Splunk Search

How do I import Azure NSG LOGs?

mdorobek
Path Finder

Hello there,

I try to import Azure NSG flow Events. To get the data into Splunk I use the Splunk Add-on for Microsoft Cloud (https://splunkbase.splunk.com/app/3110/). Heres a anonymized example of a delivered JSON Object.

{"time":"2018-06-06T09:00:09.2874215Z","systemId":"xxxxxxxx-xxxx-xxxx-xxxx-xxxxxxxxxxxx","category":"NetworkSecurityGroupFlowEvent","resourceId":"/SUBSCRIPTIONS/xxxxxxxx-xxxx-xxxx-xxxx-xxxxxxxxxxxx/RESOURCEGROUPS/NETZWERK-NETZWERK-DUT-RG/PROVIDERS/MICROSOFT.NETWORK/NETWORKSECURITYGROUPS/HUBTRUSTED-NETZWERK-DUT-NSG","operationName":"NetworkSecurityGroupFlowEvents","properties":{"Version":1,"flows":[{"rule":"UserRule_AllowAllInBound","flows":[{"mac":"000D3A2DEF83","flowTuples":["1528275561,123.123.123.123,234.234.234.234,40531,2252,T,I,A","1528275571,12.12.12.12,23.23.23.23,39052,2095,T,I,A"]}]}]}},

For more information about the Azure NSG Logs: https://docs.microsoft.com/en-GB/azure/network-watcher/network-watcher-nsg-flow-logging-overview

Heres the props.conf I wrote:

[mscs:nsg:flow]
DATETIME_CONFIG =
KV_MODE = json
LINE_BREAKER = }}(,)
NO_BINARY_CHECK = true
SEDCMD-remove_header = s/{\"records\":\[//g
TIME_PREFIX = time\":\"
TRUNCATE = 0
category = Network & Security
disabled = false
pulldown_type = true
SEDCMD-add_closing_bracket = s/\s$/ }//g
SEDCMD-correctly-close = s/]}(?!\S)//g
SHOULD_LINEMERGE = true
REPORT-tuples = extract_tuple
SEDCMD-correctly-begin = s/^"time"/{"time"/g

As you can see in the following image this works very well for me. (This is another log then the raw log)

alt text

To extract the fields I wrote the following transforms.conf:

[extract_tuple]
REGEX = (?<timestamp>[0-9]{10}),(?<src_ip>[0-9]{1,3}.[0-9]{1,3}.[0-9]{1,3}.[0-9]{1,3}),(?<dest_ip>[0-9]{1,3}.[0-9]{1,3}.[0-9]{1,3}.[0-9]{1,3}),(?<src_port>[0-9]{1,5}),(?<dest_port>[0-9]{1,5}),(?<protocol>(T|U)),(?<traffic_flow>(I|O)),(?<traffic>(A|D))
MV_ADD = true

Heres a example for two extracted fields with this configurration:

alt text

And heres the problem I need some help. As far as I can see the fields get extracted correctly as multi value fields. But if I try to filter for a value like "dest_ip=234.234.234.234" I will get the four destination IP's "23.23.23.23", too. I guess Splunk shows every event with the minimum of one match. (and all other values of the event, too)

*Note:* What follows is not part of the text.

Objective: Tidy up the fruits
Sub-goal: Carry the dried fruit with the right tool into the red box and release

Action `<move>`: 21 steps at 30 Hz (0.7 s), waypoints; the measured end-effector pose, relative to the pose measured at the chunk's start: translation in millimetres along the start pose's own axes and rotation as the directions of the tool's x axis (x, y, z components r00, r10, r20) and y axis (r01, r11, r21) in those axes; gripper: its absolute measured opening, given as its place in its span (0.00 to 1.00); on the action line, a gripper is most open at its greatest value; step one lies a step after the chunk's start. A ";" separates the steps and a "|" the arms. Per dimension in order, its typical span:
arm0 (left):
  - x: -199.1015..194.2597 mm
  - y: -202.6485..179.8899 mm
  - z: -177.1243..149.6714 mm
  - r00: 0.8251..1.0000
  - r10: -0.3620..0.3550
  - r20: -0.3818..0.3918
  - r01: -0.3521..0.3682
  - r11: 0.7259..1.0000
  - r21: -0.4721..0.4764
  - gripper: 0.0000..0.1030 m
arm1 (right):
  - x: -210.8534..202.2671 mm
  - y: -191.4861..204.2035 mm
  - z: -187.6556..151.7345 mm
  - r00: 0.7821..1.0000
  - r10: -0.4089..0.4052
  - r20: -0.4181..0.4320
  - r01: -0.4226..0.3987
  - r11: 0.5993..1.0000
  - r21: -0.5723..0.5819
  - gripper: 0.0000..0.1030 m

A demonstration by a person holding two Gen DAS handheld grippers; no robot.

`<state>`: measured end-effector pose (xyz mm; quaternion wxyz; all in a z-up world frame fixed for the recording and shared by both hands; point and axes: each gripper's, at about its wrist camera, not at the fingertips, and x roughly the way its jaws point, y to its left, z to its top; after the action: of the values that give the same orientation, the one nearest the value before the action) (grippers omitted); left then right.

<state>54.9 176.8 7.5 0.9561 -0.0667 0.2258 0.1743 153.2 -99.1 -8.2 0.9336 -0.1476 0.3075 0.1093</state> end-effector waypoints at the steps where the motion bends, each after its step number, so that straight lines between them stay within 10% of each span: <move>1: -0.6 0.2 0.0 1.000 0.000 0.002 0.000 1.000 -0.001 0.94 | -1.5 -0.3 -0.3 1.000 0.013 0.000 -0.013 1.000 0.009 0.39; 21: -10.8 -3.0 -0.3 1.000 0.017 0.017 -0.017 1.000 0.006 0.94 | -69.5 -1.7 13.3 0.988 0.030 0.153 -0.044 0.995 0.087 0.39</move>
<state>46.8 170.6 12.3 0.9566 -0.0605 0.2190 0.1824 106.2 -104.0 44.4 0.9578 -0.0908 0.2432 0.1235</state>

Another issue I have got is that searches over 3 or 4 multivalue fields need a lot of time or cant even executed.

Is there a better way to extract the fields?

Best regards,
mdorobek

Labels (1)
1 Solution

ejwade
Contributor

So I have a similar problem, and I outline how I solved it in my post: https://answers.splunk.com/answers/714696/process-json-azure-nsg-flow-log-tuples.html

Basically, I set the LINE_BREAKER right before the epoch time of each tuple:

LINE_BREAKER = (\")\d{10}

This will start every event with the tuple. Then, I use SEDCMD to remove strings that begin with quotes through the end of the line, as long as the character after the quote wasn't a digit (to exclude tuples, because they begin with a digit, because it's epoch time):

SEDCMD-remove_not_epoch = s/\"\D.*$//g

Now all my logs are CSV tuples! I lose some information from the JSON object like rule name, but I can grab the NSG name from "source" because it's in the source directory. This is the best solution I've come across for our environment - please let me know if anyone sees any caveats.

View solution in original post

ejwade
Contributor

So I have a similar problem, and I outline how I solved it in my post: https://answers.splunk.com/answers/714696/process-json-azure-nsg-flow-log-tuples.html

Basically, I set the LINE_BREAKER right before the epoch time of each tuple:

LINE_BREAKER = (\")\d{10}

This will start every event with the tuple. Then, I use SEDCMD to remove strings that begin with quotes through the end of the line, as long as the character after the quote wasn't a digit (to exclude tuples, because they begin with a digit, because it's epoch time):

SEDCMD-remove_not_epoch = s/\"\D.*$//g

Now all my logs are CSV tuples! I lose some information from the JSON object like rule name, but I can grab the NSG name from "source" because it's in the source directory. This is the best solution I've come across for our environment - please let me know if anyone sees any caveats.

bhsakarchourasi
Path Finder

Hi,

Thanks for the solution it works for me, although we have another ask from client to extract the rule name, have you ever tried or achieved to extract the rule name from the event.

We have tried putting transforms before SEDCMD (looks silly.. 😄 but really that it will work) but it's not working.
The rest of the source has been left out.